Give back an exact copy of the entries beneath, minus the pictures.

Stored records
/---
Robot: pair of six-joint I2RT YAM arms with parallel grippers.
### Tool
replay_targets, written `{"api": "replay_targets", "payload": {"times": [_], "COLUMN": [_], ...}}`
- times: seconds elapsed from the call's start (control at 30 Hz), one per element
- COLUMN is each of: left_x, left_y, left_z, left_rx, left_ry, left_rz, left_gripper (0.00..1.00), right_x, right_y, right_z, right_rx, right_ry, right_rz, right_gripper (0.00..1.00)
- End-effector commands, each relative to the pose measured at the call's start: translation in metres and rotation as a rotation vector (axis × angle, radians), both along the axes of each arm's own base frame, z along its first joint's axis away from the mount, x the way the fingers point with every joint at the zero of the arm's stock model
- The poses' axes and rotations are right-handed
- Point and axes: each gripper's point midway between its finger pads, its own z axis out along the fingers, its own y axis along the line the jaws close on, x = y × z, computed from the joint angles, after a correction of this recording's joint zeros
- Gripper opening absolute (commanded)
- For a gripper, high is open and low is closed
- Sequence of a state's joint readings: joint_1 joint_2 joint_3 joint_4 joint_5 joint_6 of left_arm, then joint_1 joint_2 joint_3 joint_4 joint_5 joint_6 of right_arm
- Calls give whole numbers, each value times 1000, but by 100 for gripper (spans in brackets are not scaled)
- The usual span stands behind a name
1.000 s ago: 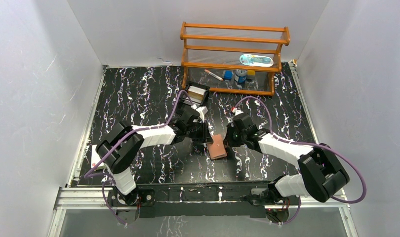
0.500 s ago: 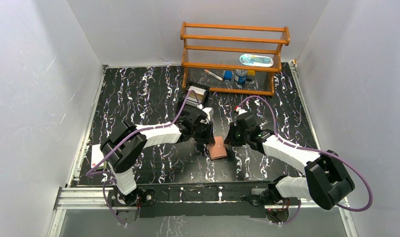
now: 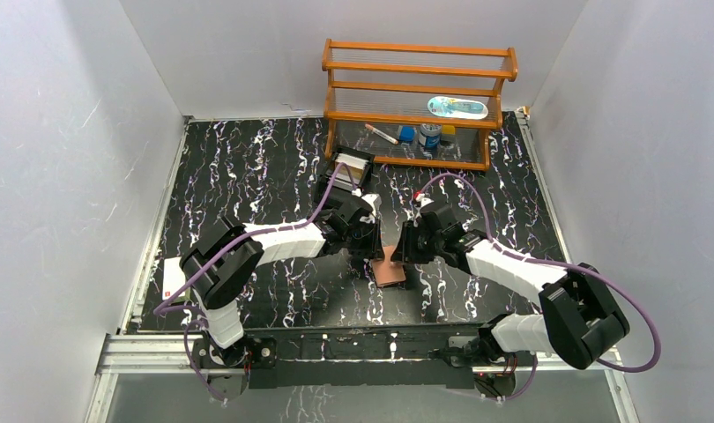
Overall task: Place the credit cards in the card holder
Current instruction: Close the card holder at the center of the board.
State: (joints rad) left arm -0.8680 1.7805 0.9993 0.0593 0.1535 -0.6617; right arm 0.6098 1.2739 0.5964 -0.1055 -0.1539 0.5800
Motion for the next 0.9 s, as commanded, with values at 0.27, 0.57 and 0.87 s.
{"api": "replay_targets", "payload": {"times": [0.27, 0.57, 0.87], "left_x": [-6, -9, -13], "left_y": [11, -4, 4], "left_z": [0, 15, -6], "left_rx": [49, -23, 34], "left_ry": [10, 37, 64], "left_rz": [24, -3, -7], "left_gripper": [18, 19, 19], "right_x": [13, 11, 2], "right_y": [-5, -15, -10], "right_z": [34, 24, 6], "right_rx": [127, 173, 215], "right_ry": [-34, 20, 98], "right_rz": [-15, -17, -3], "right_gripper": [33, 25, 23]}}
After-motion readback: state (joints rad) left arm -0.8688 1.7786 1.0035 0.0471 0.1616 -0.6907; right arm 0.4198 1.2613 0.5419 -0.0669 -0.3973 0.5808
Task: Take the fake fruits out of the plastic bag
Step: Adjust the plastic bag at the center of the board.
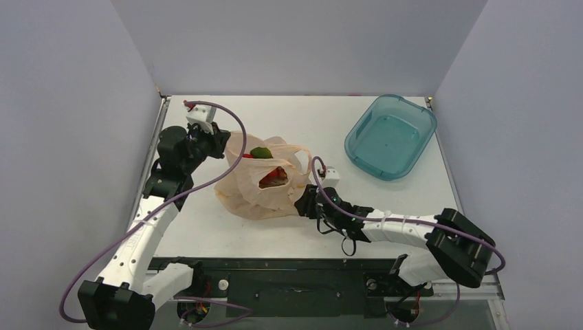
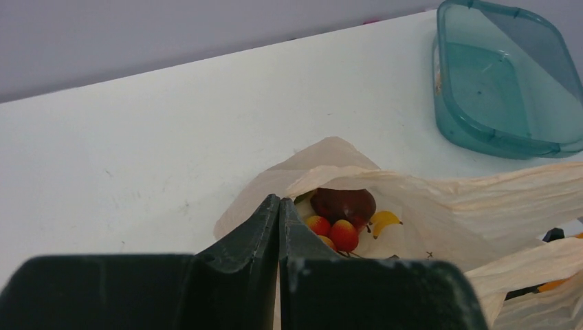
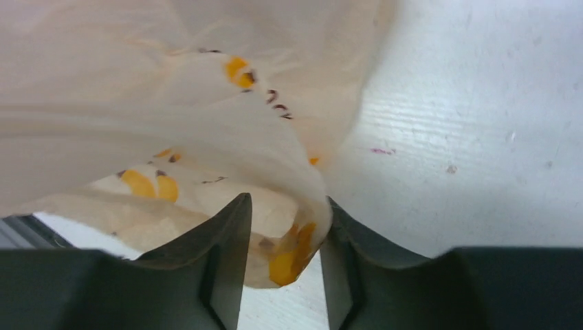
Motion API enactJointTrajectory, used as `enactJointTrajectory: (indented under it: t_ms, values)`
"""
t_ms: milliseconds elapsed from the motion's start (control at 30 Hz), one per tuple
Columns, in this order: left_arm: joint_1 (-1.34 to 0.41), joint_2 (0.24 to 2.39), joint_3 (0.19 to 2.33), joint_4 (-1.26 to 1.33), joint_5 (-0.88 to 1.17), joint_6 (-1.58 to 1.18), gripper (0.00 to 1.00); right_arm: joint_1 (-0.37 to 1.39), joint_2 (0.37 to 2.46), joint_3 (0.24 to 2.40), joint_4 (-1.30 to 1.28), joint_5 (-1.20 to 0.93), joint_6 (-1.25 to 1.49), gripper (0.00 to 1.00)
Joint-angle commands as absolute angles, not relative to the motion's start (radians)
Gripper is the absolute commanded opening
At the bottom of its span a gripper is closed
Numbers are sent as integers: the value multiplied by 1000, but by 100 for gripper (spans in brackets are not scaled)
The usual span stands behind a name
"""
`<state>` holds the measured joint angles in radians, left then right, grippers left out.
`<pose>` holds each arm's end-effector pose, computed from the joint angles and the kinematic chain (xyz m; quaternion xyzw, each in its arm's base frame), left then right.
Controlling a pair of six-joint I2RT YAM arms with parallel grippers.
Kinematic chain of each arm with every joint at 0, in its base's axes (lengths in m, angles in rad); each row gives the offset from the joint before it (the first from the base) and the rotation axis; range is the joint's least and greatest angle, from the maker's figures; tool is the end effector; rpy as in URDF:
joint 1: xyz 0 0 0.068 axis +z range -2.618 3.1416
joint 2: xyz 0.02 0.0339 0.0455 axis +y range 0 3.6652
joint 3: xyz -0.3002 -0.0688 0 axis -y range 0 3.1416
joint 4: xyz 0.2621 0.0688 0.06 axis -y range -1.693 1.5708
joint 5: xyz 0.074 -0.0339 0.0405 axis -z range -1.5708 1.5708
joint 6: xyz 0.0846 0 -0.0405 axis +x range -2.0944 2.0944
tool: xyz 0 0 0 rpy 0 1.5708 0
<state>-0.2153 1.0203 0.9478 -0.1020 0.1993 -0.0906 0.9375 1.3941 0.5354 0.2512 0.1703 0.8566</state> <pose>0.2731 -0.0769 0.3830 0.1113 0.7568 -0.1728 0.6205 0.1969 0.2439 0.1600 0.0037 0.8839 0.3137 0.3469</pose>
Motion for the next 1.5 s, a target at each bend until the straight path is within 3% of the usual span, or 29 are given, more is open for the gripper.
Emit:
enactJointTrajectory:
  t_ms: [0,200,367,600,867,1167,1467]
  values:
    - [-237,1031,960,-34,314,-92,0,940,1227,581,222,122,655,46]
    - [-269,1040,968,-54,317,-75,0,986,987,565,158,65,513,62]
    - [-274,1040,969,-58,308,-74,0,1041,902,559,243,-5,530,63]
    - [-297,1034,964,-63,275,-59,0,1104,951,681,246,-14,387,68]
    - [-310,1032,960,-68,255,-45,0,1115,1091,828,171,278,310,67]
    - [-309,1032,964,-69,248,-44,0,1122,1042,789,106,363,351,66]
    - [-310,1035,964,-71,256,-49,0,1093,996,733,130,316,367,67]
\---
#### [TASK RESULT]
Robot: pair of six-joint I2RT YAM arms with parallel grippers.
### Tool
replay_targets, written `{"api": "replay_targets", "payload": {"times": [_], "COLUMN": [_], ...}}`
- times: seconds elapsed from the call's start (control at 30 Hz), one per element
- COLUMN is each of: left_x, left_y, left_z, left_rx, left_ry, left_rz, left_gripper (0.00..1.00), right_x, right_y, right_z, right_rx, right_ry, right_rz, right_gripper (0.00..1.00)
- End-effector commands, each relative to the pose measured at the call's start: translation in metres and rotation as a rotation vector (axis × angle, radians), both along the axes of each arm's own base frame, z along its first joint's axis away from the mount, x the way the fingers point with every joint at the zero of the arm's stock model
- The poses' axes and rotations are right-handed
- Point and axes: each gripper's point midway between its finger pads, its own z axis out along the fingers, its own y axis along the line the jaws close on, x = y × z, computed from the joint angles, after a correction of this recording's joint zeros
- Gripper opening absolute (commanded)
- For a gripper, high is open and low is closed
- Sequence of a state's joint readings: joint_1 joint_2 joint_3 joint_4 joint_5 joint_6 of left_arm, then joint_1 joint_2 joint_3 joint_4 joint_5 joint_6 of right_arm
- Calls give whole numbers, each value times 1000, but by 100 for gripper (spans in brackets are not scaled)
- The usual span stands behind a name
1.000 s ago: 
0.500 s ago: 
now: 
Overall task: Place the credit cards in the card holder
Current instruction: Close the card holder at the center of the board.
State: (joints rad) left arm -0.8680 1.7805 0.9993 0.0593 0.1535 -0.6617; right arm 0.6098 1.2739 0.5964 -0.1055 -0.1539 0.5800
Motion for the next 0.9 s, as commanded, with values at 0.27, 0.57 and 0.87 s.
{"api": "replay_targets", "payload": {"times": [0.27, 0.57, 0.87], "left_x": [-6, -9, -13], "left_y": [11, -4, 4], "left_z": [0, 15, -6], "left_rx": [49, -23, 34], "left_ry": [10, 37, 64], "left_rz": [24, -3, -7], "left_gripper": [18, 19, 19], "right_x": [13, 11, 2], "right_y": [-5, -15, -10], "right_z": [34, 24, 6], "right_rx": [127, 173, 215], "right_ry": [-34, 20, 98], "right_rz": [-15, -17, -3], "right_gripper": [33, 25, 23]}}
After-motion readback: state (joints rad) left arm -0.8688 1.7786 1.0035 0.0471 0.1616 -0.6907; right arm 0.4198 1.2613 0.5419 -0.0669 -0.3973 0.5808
Task: Take the fake fruits out of the plastic bag
Step: Adjust the plastic bag at the center of the board.
Motion API enactJointTrajectory, used as `enactJointTrajectory: (indented under it: t_ms, values)`
"""
t_ms: milliseconds elapsed from the motion's start (control at 30 Hz), one per tuple
Columns, in this order: left_arm: joint_1 (-1.34 to 0.41), joint_2 (0.24 to 2.39), joint_3 (0.19 to 2.33), joint_4 (-1.26 to 1.33), joint_5 (-0.88 to 1.17), joint_6 (-1.58 to 1.18), gripper (0.00 to 1.00); right_arm: joint_1 (-0.37 to 1.39), joint_2 (0.37 to 2.46), joint_3 (0.24 to 2.40), joint_4 (-1.30 to 1.28), joint_5 (-1.20 to 0.93), joint_6 (-1.25 to 1.49), gripper (0.00 to 1.00)
Joint-angle commands as absolute angles, not relative to the motion's start (radians)
Gripper is the absolute commanded opening
At the bottom of its span a gripper is closed
Numbers are sent as integers: the value multiplied by 1000, but by 100 for gripper (spans in brackets are not scaled)
The usual span stands behind a name
"""
`<state>` holds the measured joint angles in radians, left then right, grippers left out.
`<pose>` holds each arm's end-effector pose, computed from the joint angles and the kinematic chain (xyz m; quaternion xyzw, each in its arm's base frame), left then right.
Controlling a pair of six-joint I2RT YAM arms with parallel grippers.
Kinematic chain of each arm with every joint at 0, in its base's axes (lengths in m, angles in rad); each row gives the offset from the joint before it (the first from the base) and the rotation axis; range is the joint's least and greatest angle, from the maker's figures; tool is the end effector; rpy as in URDF:
joint 1: xyz 0 0 0.068 axis +z range -2.618 3.1416
joint 2: xyz 0.02 0.0339 0.0455 axis +y range 0 3.6652
joint 3: xyz -0.3002 -0.0688 0 axis -y range 0 3.1416
joint 4: xyz 0.2621 0.0688 0.06 axis -y range -1.693 1.5708
joint 5: xyz 0.074 -0.0339 0.0405 axis -z range -1.5708 1.5708
joint 6: xyz 0.0846 0 -0.0405 axis +x range -2.0944 2.0944
tool: xyz 0 0 0 rpy 0 1.5708 0
<state>-0.2153 1.0203 0.9478 -0.1020 0.1993 -0.0906 0.9375 1.3941 0.5354 0.2512 0.1703 0.8566</state> <pose>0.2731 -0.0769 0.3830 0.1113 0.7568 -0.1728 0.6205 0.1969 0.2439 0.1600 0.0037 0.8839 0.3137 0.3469</pose>
Motion for the next 1.5 s, a target at each bend until the straight path is within 3% of the usual span, or 29 are given, more is open for the gripper.
Emit:
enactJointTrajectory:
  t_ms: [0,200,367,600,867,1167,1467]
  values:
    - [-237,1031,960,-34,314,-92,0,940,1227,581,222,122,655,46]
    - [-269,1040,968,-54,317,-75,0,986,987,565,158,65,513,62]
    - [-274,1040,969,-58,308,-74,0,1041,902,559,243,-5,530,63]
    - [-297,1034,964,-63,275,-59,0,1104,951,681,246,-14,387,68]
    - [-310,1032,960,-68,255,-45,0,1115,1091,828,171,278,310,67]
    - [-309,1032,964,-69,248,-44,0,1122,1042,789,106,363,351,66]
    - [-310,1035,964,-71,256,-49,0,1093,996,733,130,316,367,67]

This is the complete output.